Please recall that I said I had my deepest transformational experiences is a "sort of" absence of intellectual activity. Maybe it is not true for everybody, but I find it extremely difficult to separate my ego from my intellect. When I think about Jesus, it is just too easy to think about Him like I want Him to be as opposed to how He really is. To genuinely get to know Christ, I must put aside my thoughts of Him and simply see Him. That is a sort of intellectual activity, but it is very different from what is commonly referred to as "reason." I will admit we have wandered far from the classical understanding of reason, and were that classical definition even remotely functional in common discourse, we could talk about this differently, but alas.

The key is, I think, the difference between "discovering" and "finding." We find what we are looking for, we discover what we are not. The true nature of Christ cannot be found, it can only be discovered. Too often we treat the Christian life as an organized search when we should treat it as a mapless journey.

It is also important to note that the kind of tranformational experience I am discussing is not the totality of the Christian experience, it is but one aspect of it. It is the deepest experience, it is motivational, but there are some parts of the Christian experience that cannot be handled in this way.
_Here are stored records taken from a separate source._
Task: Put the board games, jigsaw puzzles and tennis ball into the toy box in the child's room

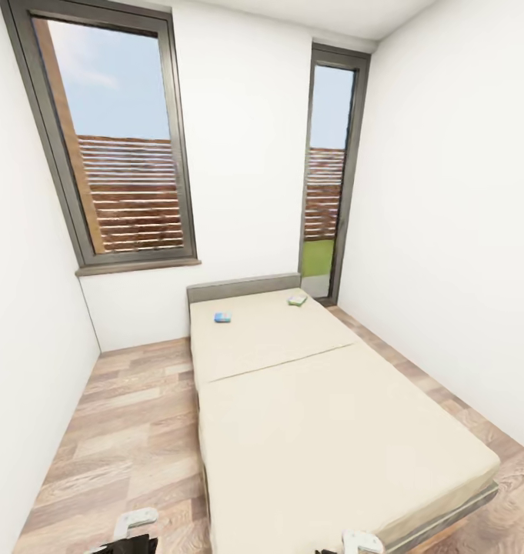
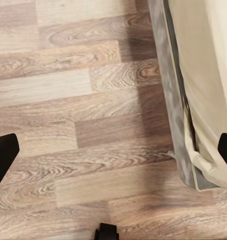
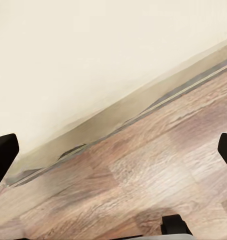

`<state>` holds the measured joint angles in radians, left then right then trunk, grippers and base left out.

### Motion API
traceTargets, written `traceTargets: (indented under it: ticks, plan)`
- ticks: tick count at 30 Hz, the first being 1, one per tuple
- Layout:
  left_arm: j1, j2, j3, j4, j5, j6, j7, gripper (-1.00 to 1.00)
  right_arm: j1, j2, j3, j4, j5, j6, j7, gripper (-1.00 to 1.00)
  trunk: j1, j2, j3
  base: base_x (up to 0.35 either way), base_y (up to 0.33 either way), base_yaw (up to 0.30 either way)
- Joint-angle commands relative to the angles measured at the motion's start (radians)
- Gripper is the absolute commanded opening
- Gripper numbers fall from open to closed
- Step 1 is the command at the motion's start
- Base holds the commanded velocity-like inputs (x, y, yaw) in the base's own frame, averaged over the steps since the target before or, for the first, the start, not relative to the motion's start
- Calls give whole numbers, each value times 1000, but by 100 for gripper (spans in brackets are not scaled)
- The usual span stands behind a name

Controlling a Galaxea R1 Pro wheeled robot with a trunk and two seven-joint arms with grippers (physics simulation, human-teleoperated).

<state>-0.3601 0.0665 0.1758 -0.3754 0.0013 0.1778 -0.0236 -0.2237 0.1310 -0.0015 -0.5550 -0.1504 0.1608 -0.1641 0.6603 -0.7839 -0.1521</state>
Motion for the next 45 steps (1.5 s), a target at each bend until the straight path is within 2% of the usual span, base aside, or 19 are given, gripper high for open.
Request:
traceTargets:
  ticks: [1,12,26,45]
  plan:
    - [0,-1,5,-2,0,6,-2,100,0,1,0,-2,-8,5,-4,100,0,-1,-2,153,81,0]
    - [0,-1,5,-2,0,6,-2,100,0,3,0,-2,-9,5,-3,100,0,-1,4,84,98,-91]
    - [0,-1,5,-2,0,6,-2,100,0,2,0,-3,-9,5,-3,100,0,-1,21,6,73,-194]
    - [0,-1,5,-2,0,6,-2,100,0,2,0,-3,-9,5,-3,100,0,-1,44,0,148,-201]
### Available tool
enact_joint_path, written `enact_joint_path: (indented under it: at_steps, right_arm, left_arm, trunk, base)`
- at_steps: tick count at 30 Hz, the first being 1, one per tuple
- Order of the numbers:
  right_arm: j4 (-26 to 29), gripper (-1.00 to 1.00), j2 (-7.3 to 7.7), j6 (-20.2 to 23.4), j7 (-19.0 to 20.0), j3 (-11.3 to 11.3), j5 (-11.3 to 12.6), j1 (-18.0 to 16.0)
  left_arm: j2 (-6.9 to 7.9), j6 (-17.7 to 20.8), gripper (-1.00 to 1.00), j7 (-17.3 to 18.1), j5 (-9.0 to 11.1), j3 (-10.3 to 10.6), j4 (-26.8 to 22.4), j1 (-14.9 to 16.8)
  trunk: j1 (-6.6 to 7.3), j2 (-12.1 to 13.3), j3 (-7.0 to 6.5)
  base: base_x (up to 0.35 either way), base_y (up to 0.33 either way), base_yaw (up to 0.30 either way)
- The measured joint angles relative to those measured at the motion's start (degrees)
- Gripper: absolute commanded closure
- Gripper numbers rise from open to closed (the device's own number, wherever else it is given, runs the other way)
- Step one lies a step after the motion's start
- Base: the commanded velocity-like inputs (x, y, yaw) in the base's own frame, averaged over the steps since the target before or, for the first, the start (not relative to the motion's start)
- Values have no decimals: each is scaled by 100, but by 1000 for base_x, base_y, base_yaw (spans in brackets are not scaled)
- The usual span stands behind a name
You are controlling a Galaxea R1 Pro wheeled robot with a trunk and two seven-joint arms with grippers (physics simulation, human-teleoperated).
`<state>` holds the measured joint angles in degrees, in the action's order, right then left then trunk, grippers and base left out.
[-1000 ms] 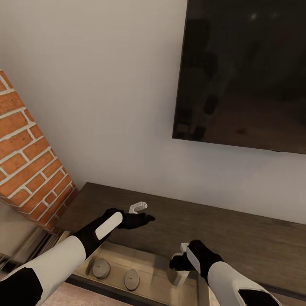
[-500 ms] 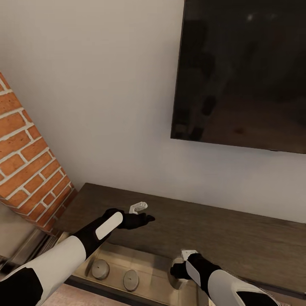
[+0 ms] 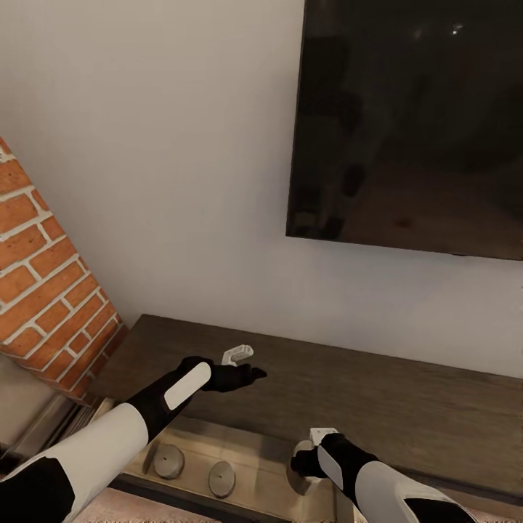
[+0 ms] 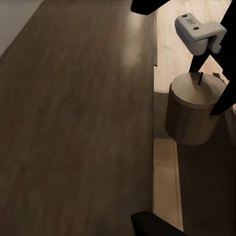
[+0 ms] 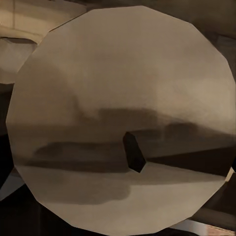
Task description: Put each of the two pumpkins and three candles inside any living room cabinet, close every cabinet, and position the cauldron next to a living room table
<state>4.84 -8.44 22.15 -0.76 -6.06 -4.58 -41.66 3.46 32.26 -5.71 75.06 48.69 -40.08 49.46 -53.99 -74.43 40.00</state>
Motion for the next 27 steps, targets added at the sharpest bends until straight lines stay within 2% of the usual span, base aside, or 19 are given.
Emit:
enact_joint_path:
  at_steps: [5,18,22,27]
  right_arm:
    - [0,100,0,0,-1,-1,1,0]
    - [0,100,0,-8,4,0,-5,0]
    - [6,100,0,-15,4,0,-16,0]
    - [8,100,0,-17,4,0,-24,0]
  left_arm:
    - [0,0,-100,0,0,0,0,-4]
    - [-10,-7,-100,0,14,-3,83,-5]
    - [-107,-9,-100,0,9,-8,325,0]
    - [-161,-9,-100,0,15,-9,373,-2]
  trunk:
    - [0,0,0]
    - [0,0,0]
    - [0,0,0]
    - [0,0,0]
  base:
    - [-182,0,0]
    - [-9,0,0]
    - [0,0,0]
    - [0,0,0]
For example, a stance of stem cell research is entirely a stance drawn from classical reason. That said; however, it is the kind of transformational experience I am discussing that first of all gives me the strength to hold the presumptions, or corrollaries, I hold for that exercise in reason and that gives me the energy to not just have the stance but to fight for it. I do not here propose with doing away with reason, but simply giving it a proper place. Reason and faith are not in opposition as is so often said, they are complimentary.